At least 32 people were also injured as Morakot, which means emerald in Thai, lashed the island with powerful winds and rain, disrupting railway and road traffic and bringing down bridges.
In central and southern Taiwan heavy rain caused widespread floods and mudslides, particularly in the county of Pingtung, where thousands of people were trapped in three coastal townships.
In Kaohsiung county, a bridge collapsed, cutting off road access to a remote village of 1,300 residents.
Local television reported that 200 homes in the village, Hsiaolin, are believed to have been buried in a mudslide.
Footage showed rescuers using a helicopter to pick up an elderly woman and her son trapped in the mud.

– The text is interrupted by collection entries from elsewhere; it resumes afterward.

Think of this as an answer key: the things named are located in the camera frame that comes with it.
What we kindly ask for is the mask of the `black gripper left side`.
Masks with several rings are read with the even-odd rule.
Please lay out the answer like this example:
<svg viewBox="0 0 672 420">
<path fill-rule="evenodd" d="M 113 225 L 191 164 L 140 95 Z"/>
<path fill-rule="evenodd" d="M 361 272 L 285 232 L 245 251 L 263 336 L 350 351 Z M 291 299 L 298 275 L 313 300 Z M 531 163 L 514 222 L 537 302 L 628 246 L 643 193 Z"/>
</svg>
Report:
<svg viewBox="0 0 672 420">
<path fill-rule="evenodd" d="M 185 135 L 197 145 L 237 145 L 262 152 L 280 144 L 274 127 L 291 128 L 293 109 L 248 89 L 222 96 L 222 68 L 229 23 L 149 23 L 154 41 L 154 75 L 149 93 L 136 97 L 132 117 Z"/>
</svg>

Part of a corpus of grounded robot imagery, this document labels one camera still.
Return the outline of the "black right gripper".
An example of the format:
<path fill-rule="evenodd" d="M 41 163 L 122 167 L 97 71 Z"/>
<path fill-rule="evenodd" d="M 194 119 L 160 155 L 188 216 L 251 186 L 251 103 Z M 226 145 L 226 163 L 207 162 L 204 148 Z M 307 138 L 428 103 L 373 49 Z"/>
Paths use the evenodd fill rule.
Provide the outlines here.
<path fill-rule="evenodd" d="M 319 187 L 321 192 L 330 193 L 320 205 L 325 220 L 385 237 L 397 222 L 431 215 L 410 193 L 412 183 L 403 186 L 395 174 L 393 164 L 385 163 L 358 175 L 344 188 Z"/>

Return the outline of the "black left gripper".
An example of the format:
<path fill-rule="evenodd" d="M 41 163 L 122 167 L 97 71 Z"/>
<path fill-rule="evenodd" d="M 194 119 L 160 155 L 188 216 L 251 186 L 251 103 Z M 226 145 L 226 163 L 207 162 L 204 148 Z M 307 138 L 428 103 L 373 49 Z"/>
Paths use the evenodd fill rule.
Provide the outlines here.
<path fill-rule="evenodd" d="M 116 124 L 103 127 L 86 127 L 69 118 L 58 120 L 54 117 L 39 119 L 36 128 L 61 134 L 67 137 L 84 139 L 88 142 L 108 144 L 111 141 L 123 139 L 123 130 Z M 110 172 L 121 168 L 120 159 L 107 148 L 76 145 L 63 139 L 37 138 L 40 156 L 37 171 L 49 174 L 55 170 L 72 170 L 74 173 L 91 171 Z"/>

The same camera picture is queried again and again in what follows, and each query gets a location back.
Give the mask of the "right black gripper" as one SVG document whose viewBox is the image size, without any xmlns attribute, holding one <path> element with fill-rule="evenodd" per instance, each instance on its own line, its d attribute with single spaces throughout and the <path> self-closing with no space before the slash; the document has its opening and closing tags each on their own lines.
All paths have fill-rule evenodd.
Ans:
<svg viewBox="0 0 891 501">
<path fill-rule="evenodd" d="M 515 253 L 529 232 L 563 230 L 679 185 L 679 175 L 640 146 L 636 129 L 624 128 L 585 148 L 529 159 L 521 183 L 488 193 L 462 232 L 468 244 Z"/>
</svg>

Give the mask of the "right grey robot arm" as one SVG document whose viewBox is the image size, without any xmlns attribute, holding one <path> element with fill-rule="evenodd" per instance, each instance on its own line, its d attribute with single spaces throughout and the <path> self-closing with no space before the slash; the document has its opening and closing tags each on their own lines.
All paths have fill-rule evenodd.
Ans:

"It is not clear what the residents' situation is, but we are sure that Hsiaolin elementary school has been fully destroyed," Kaohsiung County Magistrate Yang Chiu-hsin told reporters.
Tens of thousands of other people were also stranded in the counties of Tainan and Chiayi.
"This is the worst flooding in Chiayi in 50 years," county magistrate Chen Ming-wen had said.
A typhoon that struck Taiwan in August 1959 killed 667 people and left some 1,000 missing.
The typhoon has caused at least 3.4 billion Taiwan dollars ($106.43 million; Dh391 million) in agricultural damage while 110,000 houses were left without power and 850,000 homes without water, according to officials.
Among the missing were 14 workers who disappeared when their makeshift shelter beside a river in Kaohsiung was washed away by rising floodwaters early Sunday.
A bridge linking Kaohsiung and Pingtung counties collapsed and a local television station cited a motorist who narrowly escaped plunging into the river as saying he feared two cars had fallen in.
Armoured vehicles and marine landing craft, as well as rubber dinghies, were mobilised in a rescue operation Sunday involving at least 1,200 troops, Taiwan's defence ministry said.
Television footage showed a hotel in Taitung, southeastern Taiwan, collapsing into a river. Staff and guests had already been evacuated, the reports said.
The powerful storm moved on towards mainland China, landing in Fujian province at 4:20pm (0820 GMT) on Sunday, the provincial meteorological bureau said.
A four-year-old child died in the city of Wenzhou after his family's house collapsed in heavy rains and winds even before the typhoon made landfall in China, the official news agency Xinhua reported.